The opening track “I’m coming to the garden … no sound, no memory” is, as far as I can tell, an oblique name-check of sorts gleaned from passages towards the end of Yukio Mishima’s Decay of the Angel, some of the very last words he wrote before his public suicide. It’s one of the stronger tracks on the record if only because it brings to mind the ever-changing mesmerism of Amlux, but it doesn’t quite have the same degree of self-assurance. “Akashiman” is simply a harsh noise assault along the lines of the Venereology album. “Piano Space for Marima Kitty” is a bit more interesting, though: a looped piano phrase in a whole series of changes and evolutions. “Frozen Guitars and Sunloop”, the 31-minute closer, gives us one long ever-shifting roar, also put through the usual Merzbow mutational paces.
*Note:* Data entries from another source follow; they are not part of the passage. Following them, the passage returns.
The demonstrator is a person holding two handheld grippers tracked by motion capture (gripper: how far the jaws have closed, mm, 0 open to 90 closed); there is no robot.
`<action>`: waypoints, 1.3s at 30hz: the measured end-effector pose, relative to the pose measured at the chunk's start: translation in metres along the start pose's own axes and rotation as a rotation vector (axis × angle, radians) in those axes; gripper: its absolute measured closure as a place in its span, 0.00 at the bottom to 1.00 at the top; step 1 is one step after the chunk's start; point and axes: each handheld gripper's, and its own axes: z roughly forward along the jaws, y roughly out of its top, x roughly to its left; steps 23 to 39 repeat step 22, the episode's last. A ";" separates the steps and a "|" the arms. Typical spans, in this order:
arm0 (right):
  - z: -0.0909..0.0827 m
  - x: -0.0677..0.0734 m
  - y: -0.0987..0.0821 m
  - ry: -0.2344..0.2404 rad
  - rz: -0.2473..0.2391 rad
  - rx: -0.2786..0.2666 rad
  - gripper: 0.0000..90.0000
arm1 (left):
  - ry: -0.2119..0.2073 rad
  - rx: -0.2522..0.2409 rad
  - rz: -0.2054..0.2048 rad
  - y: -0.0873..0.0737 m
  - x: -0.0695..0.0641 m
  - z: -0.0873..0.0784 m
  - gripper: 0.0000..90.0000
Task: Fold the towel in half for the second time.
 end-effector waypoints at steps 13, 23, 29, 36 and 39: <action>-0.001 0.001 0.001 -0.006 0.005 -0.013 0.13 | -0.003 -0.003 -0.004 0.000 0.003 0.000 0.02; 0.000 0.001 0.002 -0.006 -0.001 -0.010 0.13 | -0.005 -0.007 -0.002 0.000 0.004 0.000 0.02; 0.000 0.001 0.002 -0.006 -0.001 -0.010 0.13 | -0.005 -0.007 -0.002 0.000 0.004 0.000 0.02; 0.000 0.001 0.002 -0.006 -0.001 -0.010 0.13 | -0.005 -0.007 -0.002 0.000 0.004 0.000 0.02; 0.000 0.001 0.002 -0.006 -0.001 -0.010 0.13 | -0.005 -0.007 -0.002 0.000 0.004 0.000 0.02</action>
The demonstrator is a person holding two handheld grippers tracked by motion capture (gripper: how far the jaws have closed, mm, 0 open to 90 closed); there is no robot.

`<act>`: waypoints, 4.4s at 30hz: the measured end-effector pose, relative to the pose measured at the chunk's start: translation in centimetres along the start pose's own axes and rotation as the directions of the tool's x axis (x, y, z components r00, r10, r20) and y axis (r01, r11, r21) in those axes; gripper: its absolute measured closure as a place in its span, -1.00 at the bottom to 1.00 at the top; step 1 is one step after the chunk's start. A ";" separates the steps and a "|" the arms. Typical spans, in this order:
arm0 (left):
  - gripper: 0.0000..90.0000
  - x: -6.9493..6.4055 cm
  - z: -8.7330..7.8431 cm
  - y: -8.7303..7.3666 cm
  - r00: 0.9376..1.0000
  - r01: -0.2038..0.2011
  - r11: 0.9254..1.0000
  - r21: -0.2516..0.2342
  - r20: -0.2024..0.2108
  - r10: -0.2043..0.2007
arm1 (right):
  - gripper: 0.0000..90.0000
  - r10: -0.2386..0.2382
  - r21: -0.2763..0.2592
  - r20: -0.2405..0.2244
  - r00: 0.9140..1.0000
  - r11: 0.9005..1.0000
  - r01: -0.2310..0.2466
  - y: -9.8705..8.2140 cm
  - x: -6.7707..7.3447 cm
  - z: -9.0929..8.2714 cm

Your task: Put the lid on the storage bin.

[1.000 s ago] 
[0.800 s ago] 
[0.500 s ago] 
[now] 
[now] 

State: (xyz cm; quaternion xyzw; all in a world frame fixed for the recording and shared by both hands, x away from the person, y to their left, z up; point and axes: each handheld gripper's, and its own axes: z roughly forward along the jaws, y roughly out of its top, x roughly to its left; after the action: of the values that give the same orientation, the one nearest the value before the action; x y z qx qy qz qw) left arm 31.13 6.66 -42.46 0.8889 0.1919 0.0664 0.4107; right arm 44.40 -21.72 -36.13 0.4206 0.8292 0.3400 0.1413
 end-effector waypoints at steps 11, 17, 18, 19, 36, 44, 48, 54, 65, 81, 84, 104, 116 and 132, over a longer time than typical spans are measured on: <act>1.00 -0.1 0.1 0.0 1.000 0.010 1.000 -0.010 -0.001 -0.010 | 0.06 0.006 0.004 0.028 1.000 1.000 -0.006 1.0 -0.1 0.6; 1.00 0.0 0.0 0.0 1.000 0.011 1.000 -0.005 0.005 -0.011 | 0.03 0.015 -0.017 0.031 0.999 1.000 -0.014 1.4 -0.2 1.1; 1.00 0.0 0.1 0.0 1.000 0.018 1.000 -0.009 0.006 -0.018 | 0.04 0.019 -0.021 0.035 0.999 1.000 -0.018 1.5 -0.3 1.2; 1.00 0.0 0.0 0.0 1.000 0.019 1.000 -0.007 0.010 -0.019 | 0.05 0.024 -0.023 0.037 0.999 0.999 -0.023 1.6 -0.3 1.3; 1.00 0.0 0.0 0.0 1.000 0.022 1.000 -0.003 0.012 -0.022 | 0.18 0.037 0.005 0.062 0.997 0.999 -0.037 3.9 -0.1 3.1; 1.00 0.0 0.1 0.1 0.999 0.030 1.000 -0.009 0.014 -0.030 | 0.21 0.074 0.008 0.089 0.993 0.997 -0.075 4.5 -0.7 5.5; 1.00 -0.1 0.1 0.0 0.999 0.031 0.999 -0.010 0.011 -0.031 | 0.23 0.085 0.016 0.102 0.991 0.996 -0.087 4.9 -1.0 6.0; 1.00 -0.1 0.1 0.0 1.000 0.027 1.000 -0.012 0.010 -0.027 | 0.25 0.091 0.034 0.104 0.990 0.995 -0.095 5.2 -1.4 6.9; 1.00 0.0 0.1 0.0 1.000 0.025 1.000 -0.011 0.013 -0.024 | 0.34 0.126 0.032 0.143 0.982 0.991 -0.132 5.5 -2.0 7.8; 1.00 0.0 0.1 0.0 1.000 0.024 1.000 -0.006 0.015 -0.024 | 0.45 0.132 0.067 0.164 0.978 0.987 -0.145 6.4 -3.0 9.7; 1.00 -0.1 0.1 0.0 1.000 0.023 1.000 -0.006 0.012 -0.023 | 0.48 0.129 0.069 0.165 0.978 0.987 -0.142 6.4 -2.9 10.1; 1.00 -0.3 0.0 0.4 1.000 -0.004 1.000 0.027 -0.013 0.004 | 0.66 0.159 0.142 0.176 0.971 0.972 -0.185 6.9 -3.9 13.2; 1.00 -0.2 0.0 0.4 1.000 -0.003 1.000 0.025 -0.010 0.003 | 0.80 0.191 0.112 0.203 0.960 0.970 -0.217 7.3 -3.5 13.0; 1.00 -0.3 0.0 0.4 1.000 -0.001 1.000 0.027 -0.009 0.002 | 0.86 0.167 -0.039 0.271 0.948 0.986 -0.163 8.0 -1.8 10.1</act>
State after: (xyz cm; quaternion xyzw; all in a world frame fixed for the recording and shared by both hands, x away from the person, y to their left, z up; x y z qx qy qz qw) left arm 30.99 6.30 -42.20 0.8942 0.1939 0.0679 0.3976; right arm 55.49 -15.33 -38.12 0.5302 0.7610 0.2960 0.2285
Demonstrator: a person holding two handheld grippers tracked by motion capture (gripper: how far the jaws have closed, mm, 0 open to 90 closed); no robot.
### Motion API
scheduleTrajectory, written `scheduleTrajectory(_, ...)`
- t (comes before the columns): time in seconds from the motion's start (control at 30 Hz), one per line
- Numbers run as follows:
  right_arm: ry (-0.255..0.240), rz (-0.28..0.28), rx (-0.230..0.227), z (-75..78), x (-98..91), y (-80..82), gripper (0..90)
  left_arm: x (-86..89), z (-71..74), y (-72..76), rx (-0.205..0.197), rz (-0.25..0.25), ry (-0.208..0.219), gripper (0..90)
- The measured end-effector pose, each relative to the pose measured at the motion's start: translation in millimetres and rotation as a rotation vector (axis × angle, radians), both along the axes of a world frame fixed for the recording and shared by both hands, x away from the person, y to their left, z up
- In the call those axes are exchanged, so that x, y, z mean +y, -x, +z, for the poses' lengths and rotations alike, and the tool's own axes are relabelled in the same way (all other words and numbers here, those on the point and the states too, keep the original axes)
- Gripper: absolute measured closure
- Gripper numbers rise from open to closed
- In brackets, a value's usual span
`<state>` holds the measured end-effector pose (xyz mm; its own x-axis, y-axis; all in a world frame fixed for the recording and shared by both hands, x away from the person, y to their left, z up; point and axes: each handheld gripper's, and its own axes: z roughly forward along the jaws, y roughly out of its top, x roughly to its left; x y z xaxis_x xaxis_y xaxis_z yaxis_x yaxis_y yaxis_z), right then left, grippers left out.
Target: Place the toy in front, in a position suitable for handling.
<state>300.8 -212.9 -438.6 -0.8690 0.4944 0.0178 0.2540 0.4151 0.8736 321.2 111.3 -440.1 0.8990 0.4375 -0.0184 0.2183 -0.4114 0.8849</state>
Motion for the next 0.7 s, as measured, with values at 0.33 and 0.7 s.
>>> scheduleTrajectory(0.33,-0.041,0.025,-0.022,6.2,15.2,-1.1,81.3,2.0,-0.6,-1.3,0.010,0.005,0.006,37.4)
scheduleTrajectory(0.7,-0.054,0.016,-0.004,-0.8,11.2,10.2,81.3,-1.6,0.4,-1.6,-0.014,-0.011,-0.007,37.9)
Maybe that’s the problem right there. I said “usual”, which implies that from album to album, there are plenty of things that are consistent. With that also comes a degree of redundancy—stretches where Mr. Akita will seem to simply be doing the same things again and again with minimal variation or inventiveness. That’s probably inevitable when you have an artist whose catalog stretches into the hundreds of titles. But I also know that for every two or three titles like Dharma there are just as many that are far superior, and maybe even more.